— EXERCISE PROMPT —
Take the listing from its first line through the line that contains "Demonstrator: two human" and please retype those lines exactly, leaving out the pictures.

— SUPPLIED MATERIAL —

###

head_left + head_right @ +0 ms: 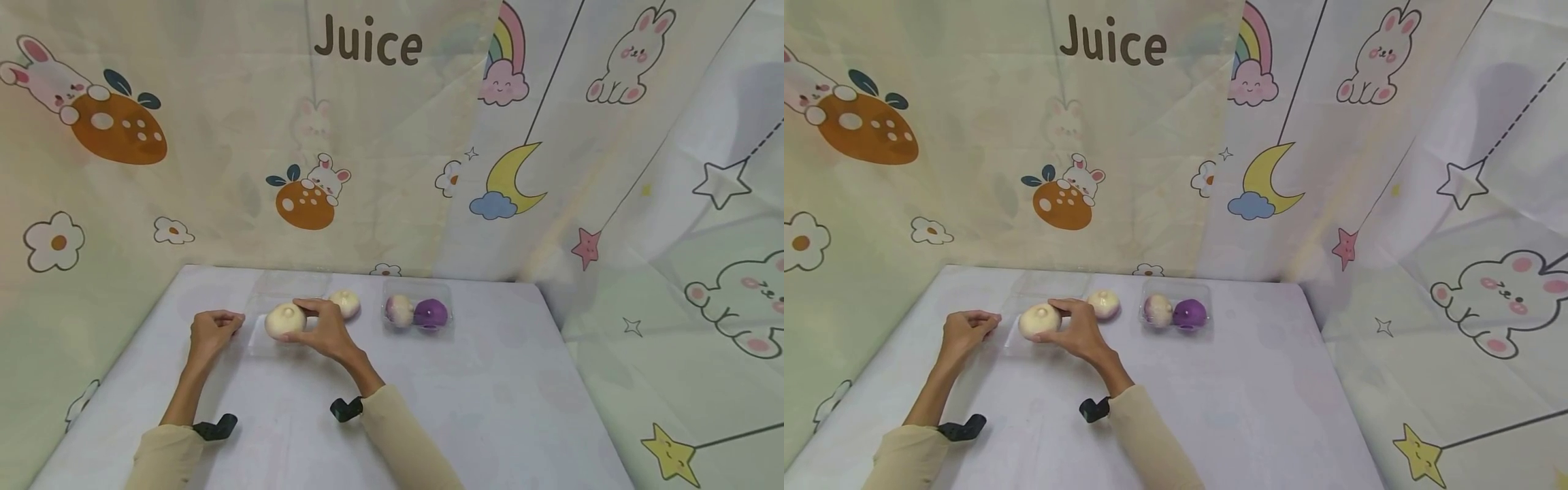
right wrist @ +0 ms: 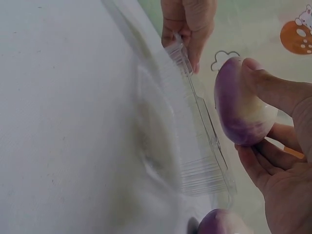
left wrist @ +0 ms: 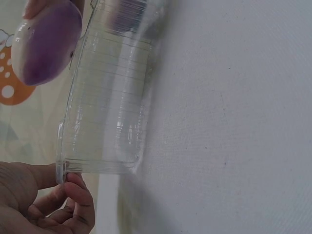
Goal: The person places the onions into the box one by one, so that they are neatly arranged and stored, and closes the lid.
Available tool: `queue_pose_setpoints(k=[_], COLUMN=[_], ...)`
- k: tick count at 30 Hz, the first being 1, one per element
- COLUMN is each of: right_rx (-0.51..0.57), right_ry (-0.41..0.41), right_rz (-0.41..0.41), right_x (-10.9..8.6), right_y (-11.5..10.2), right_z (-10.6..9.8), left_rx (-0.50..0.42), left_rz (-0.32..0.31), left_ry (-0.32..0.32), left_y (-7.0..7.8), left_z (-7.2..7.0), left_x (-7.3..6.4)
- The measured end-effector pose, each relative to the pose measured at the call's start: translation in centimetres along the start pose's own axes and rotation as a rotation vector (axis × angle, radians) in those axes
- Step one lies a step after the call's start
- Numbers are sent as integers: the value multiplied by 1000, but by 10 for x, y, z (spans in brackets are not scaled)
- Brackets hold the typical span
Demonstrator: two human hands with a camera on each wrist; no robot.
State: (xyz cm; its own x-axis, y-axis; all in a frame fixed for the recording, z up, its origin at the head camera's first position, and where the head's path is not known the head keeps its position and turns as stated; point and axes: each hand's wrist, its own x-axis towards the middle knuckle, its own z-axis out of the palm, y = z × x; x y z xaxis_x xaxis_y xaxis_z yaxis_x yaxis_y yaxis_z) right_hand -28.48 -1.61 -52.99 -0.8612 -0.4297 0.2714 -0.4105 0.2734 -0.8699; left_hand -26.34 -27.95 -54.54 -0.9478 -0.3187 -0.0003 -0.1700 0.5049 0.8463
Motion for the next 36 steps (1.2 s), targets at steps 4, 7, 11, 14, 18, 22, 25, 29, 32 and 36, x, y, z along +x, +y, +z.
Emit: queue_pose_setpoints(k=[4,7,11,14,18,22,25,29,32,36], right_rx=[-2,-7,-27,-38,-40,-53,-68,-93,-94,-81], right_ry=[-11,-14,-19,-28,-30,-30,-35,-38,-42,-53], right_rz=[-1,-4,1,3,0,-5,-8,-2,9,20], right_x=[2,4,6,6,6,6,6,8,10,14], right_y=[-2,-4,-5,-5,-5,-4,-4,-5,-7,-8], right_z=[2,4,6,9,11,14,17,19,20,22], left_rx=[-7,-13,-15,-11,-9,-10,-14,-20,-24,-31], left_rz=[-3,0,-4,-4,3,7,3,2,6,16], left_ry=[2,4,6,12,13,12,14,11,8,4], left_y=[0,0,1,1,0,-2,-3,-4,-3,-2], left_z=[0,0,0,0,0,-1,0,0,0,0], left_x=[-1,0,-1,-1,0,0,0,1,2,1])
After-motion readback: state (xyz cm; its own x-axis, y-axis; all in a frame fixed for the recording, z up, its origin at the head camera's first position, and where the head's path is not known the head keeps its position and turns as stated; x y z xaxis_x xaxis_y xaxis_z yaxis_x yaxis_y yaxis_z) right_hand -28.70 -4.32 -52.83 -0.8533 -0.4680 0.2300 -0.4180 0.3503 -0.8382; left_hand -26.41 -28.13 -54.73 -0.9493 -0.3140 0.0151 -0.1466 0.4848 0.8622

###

— REPLY TO THE EXERCISE —
head_left + head_right @ +0 ms: 
right wrist @ +0 ms: 
left wrist @ +0 ms: 
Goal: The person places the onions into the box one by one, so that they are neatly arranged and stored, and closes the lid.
Available tool: `queue_pose_setpoints(k=[_], COLUMN=[_], ...)`
- k: tick count at 30 Hz, the first being 1, one per element
- COLUMN is each of: right_rx (-0.51..0.57), right_ry (-0.41..0.41), right_rz (-0.41..0.41), right_x (-10.9..8.6), right_y (-11.5..10.2), right_z (-10.6..9.8), left_rx (-0.50..0.42), left_rz (-0.32..0.31), left_ry (-0.32..0.32), left_y (-7.0..7.8), left_z (-7.2..7.0), left_x (-7.3..6.4)
- The measured end-effector pose, each relative to the pose measured at the call's start: translation in centimetres along the start pose's own axes and rotation as a rotation vector (axis × angle, radians) in those axes
- Step one lies a step after the call's start
- Numbers are sent as integers: the value multiplied by 1000, but by 10 for x, y, z (spans in brackets are not scaled)
- Brackets hold the typical span
Demonstrator: two human hands with a camera on each wrist; no robot.

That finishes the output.